## Required action
The answer must consist of every line in the data below that holds the word "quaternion".

++++

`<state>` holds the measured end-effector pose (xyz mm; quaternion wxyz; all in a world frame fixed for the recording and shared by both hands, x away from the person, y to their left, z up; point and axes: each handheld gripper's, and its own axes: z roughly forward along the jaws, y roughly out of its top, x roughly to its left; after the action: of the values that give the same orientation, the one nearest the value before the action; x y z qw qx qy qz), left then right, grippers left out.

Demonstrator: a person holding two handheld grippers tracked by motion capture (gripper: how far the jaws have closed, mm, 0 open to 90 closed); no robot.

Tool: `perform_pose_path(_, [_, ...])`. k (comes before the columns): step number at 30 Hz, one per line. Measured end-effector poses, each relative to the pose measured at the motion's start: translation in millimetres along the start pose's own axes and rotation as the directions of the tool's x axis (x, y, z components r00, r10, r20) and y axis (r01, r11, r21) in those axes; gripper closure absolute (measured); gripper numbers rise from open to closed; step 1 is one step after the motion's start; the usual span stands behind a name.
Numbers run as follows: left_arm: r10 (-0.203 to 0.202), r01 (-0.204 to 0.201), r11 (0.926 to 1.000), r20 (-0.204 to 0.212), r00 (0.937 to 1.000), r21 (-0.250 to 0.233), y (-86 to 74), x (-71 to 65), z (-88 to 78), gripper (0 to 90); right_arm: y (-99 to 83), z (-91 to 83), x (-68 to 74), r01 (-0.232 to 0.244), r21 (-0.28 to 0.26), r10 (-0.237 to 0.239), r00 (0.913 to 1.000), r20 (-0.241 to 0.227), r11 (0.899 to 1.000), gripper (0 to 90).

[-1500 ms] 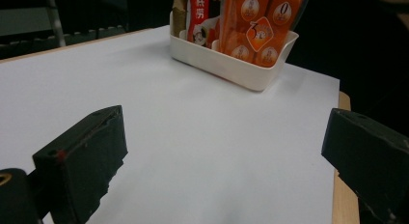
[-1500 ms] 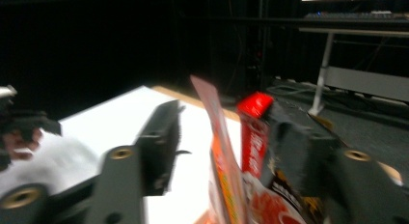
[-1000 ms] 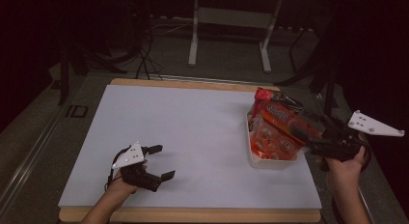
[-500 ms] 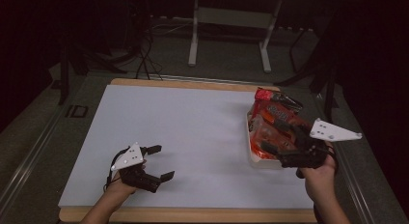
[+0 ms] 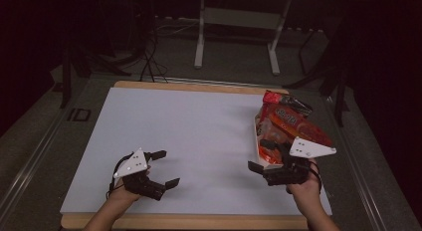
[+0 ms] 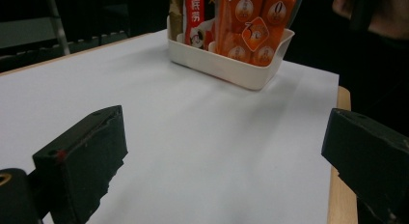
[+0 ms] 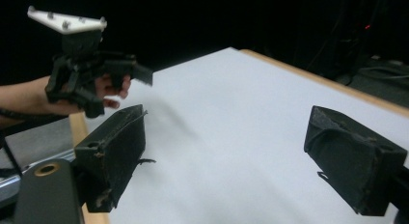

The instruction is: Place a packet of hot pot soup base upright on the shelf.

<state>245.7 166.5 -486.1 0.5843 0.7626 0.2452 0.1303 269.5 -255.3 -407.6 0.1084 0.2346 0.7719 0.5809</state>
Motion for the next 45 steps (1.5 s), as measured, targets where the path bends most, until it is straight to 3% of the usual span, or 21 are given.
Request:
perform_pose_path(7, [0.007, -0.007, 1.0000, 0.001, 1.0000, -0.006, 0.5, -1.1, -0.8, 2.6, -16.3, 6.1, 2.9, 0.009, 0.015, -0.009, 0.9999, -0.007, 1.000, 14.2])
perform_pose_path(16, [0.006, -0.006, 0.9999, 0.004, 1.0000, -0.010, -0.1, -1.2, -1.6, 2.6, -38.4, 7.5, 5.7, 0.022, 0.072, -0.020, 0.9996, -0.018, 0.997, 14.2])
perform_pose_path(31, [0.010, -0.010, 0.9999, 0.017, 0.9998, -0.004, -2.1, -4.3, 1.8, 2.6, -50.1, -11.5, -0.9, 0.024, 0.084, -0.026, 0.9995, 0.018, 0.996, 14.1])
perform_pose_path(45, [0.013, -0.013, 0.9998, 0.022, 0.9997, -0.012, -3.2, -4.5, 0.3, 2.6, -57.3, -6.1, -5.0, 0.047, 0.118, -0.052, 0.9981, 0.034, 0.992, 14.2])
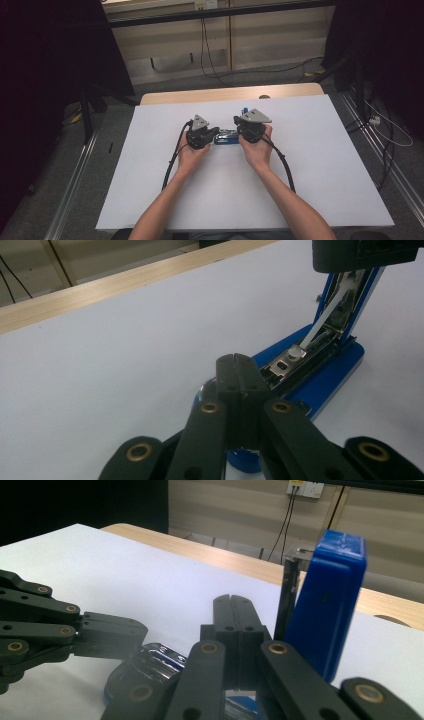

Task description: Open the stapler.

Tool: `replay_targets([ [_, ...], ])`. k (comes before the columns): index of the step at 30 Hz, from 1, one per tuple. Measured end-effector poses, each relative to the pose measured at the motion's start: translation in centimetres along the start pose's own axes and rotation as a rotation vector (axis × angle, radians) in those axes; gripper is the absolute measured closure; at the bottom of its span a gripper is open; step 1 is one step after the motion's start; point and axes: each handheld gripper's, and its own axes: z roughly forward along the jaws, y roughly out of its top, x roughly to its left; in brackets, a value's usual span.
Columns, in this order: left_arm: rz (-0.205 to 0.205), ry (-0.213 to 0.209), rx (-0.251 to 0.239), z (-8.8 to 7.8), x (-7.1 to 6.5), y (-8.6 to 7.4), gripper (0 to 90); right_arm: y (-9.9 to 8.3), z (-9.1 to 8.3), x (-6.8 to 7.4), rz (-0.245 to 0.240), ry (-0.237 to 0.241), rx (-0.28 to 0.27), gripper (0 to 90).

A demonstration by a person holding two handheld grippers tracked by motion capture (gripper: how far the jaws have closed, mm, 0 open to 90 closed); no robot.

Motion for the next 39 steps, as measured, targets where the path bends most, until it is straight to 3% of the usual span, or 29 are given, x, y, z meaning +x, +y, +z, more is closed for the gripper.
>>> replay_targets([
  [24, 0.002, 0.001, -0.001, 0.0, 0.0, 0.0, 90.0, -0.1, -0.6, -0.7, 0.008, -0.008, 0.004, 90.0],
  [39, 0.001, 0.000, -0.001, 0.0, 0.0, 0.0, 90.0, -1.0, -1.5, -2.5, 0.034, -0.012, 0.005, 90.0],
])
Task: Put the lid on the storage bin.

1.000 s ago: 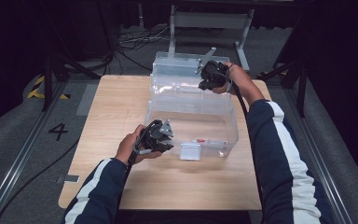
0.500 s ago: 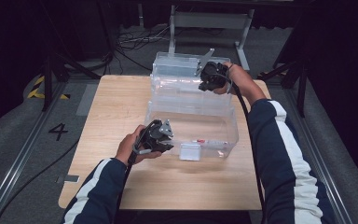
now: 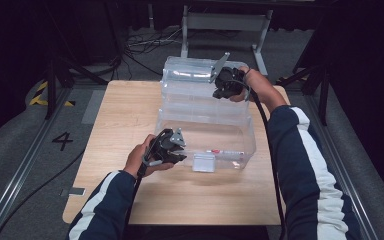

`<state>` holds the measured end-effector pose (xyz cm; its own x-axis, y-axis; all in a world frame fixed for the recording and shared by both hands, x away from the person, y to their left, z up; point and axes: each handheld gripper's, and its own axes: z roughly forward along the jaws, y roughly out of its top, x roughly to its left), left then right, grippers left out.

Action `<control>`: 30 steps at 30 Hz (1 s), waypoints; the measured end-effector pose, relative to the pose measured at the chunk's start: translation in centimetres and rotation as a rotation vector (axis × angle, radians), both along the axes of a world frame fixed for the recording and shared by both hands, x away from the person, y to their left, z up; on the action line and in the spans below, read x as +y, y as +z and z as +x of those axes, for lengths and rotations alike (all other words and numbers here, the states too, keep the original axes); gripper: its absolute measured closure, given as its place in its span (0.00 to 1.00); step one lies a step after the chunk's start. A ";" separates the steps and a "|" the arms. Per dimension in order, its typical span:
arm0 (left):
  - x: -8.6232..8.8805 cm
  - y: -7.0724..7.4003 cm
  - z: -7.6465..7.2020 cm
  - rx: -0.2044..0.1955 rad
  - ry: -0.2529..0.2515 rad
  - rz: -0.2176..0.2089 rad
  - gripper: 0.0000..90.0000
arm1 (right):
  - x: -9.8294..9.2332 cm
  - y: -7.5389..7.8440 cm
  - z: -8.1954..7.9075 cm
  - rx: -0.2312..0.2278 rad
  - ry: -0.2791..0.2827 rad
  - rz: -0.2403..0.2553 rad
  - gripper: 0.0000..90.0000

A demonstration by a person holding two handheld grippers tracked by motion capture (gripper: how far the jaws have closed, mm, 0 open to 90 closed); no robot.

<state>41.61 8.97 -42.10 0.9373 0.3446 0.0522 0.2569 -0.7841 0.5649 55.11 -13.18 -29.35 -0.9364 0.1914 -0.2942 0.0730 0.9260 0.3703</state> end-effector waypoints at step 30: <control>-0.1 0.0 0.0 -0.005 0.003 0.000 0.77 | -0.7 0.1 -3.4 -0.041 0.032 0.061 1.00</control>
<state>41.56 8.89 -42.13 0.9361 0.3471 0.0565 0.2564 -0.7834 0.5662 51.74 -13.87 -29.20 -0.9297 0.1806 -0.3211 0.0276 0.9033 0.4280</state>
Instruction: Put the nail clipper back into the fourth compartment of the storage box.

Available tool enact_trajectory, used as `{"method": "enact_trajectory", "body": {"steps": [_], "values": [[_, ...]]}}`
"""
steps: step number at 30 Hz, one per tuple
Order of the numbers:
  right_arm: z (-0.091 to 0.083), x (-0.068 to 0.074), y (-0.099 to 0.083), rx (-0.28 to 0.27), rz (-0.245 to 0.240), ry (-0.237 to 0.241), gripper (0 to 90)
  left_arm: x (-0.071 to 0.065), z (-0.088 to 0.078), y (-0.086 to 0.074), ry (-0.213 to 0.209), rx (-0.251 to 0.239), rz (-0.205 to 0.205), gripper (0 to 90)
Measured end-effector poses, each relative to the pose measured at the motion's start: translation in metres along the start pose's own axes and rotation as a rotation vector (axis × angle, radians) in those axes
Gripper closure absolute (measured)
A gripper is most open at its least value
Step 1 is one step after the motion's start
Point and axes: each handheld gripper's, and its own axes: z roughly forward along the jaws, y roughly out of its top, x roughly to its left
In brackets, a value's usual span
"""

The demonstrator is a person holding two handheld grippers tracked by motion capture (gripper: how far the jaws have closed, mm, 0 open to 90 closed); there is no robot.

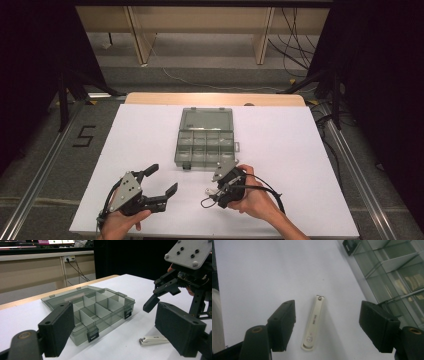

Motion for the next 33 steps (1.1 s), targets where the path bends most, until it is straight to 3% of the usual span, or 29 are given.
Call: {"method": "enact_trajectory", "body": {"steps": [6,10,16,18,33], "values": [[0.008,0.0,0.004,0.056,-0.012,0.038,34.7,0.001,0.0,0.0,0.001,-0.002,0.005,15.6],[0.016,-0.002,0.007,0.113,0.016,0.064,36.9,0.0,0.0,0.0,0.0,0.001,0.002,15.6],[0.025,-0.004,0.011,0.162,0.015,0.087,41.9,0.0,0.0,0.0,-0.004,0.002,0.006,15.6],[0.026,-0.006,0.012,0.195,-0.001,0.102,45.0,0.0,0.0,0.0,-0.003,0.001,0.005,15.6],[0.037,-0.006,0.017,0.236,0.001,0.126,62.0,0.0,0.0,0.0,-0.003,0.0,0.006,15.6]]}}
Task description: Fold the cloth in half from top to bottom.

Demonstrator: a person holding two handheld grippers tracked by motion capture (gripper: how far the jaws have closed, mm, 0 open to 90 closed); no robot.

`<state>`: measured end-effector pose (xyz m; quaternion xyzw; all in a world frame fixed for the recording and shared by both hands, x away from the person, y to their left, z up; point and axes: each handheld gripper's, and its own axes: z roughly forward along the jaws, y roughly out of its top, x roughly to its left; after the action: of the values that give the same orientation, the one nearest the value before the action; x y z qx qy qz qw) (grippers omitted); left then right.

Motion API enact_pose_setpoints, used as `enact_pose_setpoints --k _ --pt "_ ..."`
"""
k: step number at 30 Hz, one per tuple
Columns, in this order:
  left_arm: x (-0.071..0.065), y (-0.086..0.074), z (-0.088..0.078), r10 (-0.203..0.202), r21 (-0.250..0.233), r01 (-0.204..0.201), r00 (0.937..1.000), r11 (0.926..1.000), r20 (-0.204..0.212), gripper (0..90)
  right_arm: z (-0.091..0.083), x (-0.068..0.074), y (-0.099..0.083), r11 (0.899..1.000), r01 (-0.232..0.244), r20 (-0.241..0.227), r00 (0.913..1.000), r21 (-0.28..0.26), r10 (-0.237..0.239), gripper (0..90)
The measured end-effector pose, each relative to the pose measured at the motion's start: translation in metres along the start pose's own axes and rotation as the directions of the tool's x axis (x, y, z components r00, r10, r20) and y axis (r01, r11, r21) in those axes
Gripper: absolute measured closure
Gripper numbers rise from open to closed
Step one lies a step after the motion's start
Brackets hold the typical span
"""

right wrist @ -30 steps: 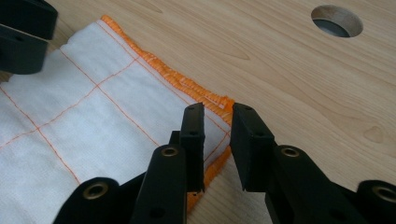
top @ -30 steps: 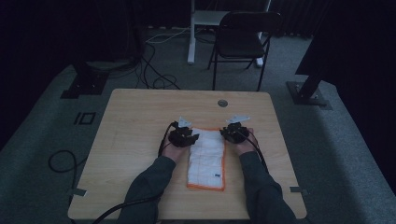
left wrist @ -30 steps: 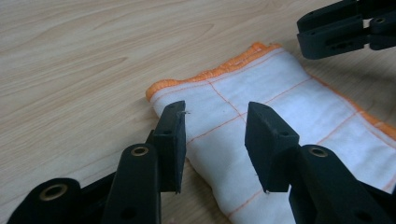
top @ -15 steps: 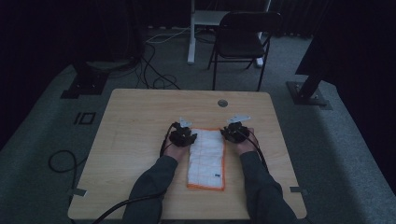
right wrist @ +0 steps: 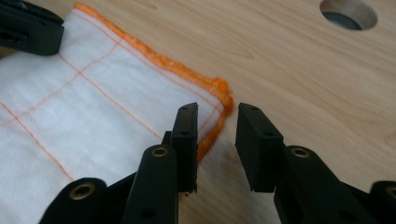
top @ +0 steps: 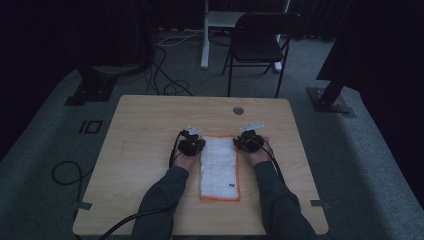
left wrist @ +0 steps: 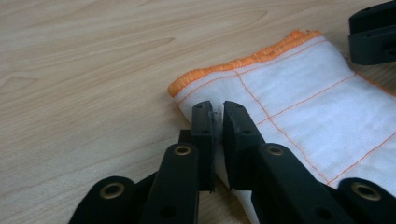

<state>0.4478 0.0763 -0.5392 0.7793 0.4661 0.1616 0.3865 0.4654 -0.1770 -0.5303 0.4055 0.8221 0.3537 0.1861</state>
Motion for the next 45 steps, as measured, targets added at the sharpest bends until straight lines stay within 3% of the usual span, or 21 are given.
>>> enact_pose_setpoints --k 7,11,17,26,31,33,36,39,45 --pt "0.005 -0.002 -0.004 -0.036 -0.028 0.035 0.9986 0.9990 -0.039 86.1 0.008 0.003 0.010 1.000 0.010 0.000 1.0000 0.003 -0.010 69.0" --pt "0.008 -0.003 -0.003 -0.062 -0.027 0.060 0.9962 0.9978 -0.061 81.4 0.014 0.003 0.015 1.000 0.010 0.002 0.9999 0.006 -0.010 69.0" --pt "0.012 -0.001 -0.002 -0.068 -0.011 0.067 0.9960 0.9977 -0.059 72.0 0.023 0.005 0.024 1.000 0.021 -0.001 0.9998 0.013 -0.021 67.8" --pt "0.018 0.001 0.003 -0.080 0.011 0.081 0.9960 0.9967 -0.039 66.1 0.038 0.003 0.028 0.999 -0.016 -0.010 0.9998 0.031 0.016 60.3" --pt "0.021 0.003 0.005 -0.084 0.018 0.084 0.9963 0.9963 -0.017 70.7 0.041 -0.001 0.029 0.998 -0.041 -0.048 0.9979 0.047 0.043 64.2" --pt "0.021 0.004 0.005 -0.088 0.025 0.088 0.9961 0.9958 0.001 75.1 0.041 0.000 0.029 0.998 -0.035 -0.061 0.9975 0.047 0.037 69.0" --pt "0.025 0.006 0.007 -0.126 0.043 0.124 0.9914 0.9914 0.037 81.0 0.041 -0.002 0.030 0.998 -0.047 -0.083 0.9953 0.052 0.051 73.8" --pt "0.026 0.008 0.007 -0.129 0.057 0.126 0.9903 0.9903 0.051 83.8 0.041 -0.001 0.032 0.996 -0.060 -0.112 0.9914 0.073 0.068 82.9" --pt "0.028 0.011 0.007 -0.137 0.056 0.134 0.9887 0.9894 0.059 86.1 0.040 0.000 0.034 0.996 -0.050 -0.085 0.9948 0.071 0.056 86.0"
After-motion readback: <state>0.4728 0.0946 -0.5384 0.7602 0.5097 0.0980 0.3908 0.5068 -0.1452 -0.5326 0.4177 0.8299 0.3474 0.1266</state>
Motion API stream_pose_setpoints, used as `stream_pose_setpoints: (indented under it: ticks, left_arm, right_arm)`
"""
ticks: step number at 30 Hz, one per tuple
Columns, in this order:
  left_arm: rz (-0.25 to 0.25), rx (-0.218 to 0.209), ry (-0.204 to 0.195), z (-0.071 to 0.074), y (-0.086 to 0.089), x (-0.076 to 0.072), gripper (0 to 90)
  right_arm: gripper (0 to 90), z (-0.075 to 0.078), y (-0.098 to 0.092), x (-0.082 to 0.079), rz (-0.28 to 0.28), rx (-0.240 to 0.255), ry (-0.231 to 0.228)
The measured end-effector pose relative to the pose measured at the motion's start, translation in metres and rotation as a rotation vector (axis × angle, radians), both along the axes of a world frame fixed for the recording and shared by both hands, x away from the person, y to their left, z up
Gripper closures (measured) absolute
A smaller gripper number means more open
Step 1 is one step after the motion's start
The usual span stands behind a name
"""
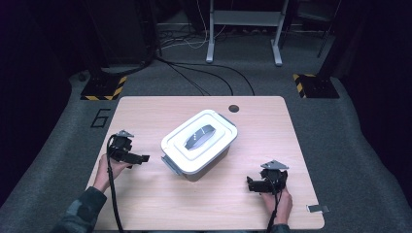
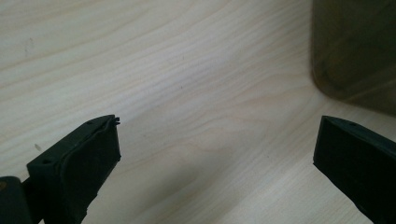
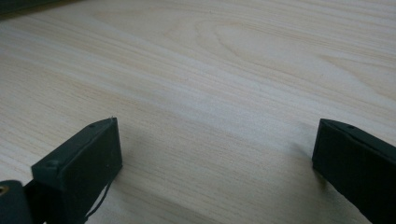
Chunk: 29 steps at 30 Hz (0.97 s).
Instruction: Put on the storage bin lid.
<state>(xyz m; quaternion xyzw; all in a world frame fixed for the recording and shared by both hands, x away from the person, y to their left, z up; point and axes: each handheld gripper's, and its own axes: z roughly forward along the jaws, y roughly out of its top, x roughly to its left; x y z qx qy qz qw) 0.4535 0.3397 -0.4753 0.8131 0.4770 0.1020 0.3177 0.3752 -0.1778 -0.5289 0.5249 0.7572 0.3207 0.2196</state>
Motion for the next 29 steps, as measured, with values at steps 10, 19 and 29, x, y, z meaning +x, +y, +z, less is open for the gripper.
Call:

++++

## Exercise response
`<state>` holds the measured end-effector pose (xyz mm; quaternion wxyz; all in a world frame fixed for the recording and shared by both hands, x away from the person, y to their left, z up; point and axes: each handheld gripper's, and its own axes: z roughly forward along the jaws, y roughly out of its top, x roughly to its left; after the action: of the values that give the same orientation, the one nearest the value before the action; x y z qw qx qy qz), left then right, grippers left out.
`<state>`: measured end-effector pose (xyz m; quaternion xyzw; all in a world frame fixed for the recording and shared by both hands, x away from the person, y to their left, z up; point and axes: each handheld gripper's, and its own axes: z roughly forward along the jaws, y roughly out of its top, x roughly to its left; after the action: of the values that give the same orientation, the one nearest the value before the action; x y z qx qy qz qw) (grippers omitted); left then right.
<state>(xyz m; quaternion xyzw; all in a world frame fixed for the recording and shared by both hands, x away from the person, y to their left, z up; point and axes: each handheld gripper's, and its own axes: z roughly forward along the jaws, y roughly out of its top, x roughly to its left; x y z qx qy qz qw) 0.4535 0.3397 -0.4753 0.8131 0.4770 0.1020 0.3177 0.3752 -0.1778 -0.5289 0.5249 0.7572 0.3207 0.2196</state>

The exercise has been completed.